* _THE PROBLEM_
With the images excluded, set down every line of the listing below exactly.

::::::

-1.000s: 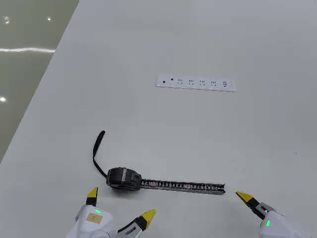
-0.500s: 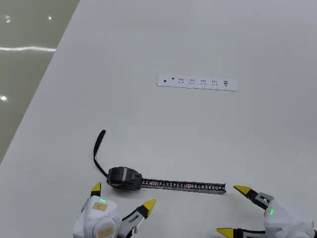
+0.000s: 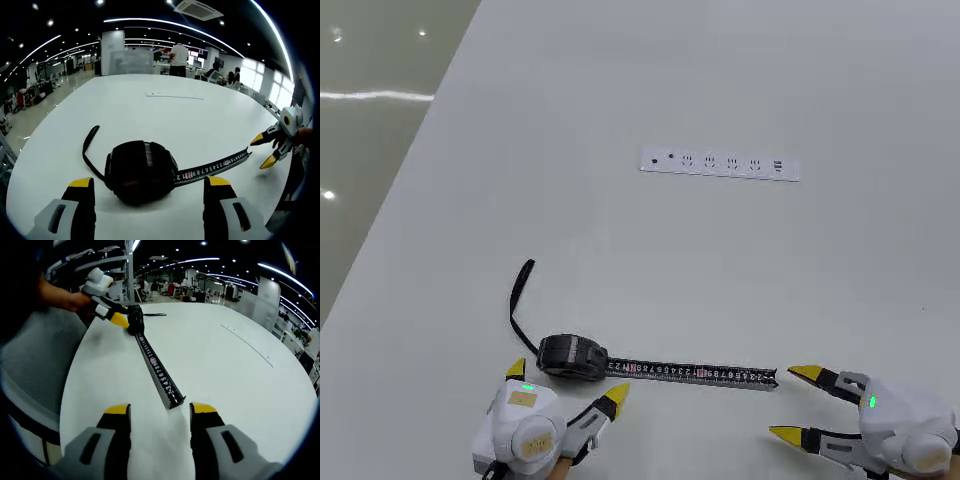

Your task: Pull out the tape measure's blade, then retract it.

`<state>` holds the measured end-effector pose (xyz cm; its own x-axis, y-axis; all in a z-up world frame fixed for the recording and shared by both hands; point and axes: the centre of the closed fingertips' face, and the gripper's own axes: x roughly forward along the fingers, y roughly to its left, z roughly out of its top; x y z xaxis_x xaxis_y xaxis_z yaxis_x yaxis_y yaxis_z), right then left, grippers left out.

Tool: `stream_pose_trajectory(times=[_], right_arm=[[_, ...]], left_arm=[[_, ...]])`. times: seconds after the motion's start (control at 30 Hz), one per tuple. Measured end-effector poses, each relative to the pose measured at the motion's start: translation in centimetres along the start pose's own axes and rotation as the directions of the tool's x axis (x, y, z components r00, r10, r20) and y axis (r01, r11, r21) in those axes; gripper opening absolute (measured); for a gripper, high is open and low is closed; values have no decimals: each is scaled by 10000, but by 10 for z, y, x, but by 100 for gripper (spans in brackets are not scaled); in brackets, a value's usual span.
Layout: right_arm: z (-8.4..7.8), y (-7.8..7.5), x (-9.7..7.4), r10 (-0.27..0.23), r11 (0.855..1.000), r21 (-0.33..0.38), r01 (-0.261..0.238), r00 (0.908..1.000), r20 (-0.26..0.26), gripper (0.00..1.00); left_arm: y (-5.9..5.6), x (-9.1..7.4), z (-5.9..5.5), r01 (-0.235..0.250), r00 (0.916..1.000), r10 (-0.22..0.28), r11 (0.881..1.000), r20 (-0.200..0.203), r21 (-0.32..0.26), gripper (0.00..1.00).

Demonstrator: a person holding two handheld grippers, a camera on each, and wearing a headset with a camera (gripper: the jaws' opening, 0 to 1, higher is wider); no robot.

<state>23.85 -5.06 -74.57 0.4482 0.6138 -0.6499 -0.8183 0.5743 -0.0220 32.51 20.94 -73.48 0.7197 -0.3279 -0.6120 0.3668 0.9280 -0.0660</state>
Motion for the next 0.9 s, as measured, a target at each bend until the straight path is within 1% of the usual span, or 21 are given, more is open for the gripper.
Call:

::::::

* _YOUR RESPONSE_
-1.000s: 
-0.500s: 
+0.000s: 

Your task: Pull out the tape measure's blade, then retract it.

`<state>` holds the measured end-effector pose (xyz cm; its own x-axis, y-axis; all in a z-up world frame fixed for the recording and shared by both hands; point and axes: the centre of the closed fingertips' face, and the gripper's own axes: x roughly forward along the fingers, y roughly to its left, z roughly out of its top; x y z xaxis_x xaxis_y xaxis_z yaxis_x yaxis_y yaxis_z), right then left, grippers left out.

Tool: `stream_pose_trajectory(times=[_], right_arm=[[_, ...]], left_arm=[[_, ...]])`. times: seconds after the motion's start (control at 30 Hz), one per tuple. Measured end-effector poses, each relative to the pose measured at the motion's start: translation in centimetres along the start pose's own axes and rotation as the directions of the tool's x axis (x, y, z components r00, r10, r20) and y axis (r01, r11, r21) in those axes; gripper opening absolute (measured); for a gripper, high is open and low is closed; values have no decimals: each is scaled by 10000, but by 10 for z, y, x, but by 100 for gripper (spans in brackets are not scaled); in brackets, a value's usual span.
Layout: right_arm: z (-8.4..7.8), y (-7.8..7.5), x (-9.7..7.4), r10 (-0.27..0.23), r11 (0.855..1.000), r21 (-0.33..0.38), r01 (-0.261..0.238), r00 (0.908..1.000), r20 (-0.26..0.26), gripper (0.00..1.00); left_arm: y (-5.9..5.6), x (-9.1..7.4), z (-5.9..5.5), r01 (-0.235..0.250), r00 (0.916..1.000), r10 (-0.22..0.28), r11 (0.881..1.000), r20 (-0.200..0.203), r21 (-0.32..0.26), gripper (0.00..1.00).

Demonstrator: a person holding two handheld grippers, a camera on each, and wearing a headset with a camera (gripper: the jaws' opening, 0 to 1, higher is wider); no robot.

<state>23.85 -5.06 -74.57 0.4482 0.6138 -0.6499 -0.8183 0.5743 -0.0220 32.51 20.94 -73.48 0.7197 -0.3279 -0.6120 0.3668 0.9280 -0.0660</state>
Motion for the next 0.9 s, as measured, a target at each bend until the straight path is within 1% of the usual span, or 21 are given, more is open for the gripper.
Call:

That concludes the output.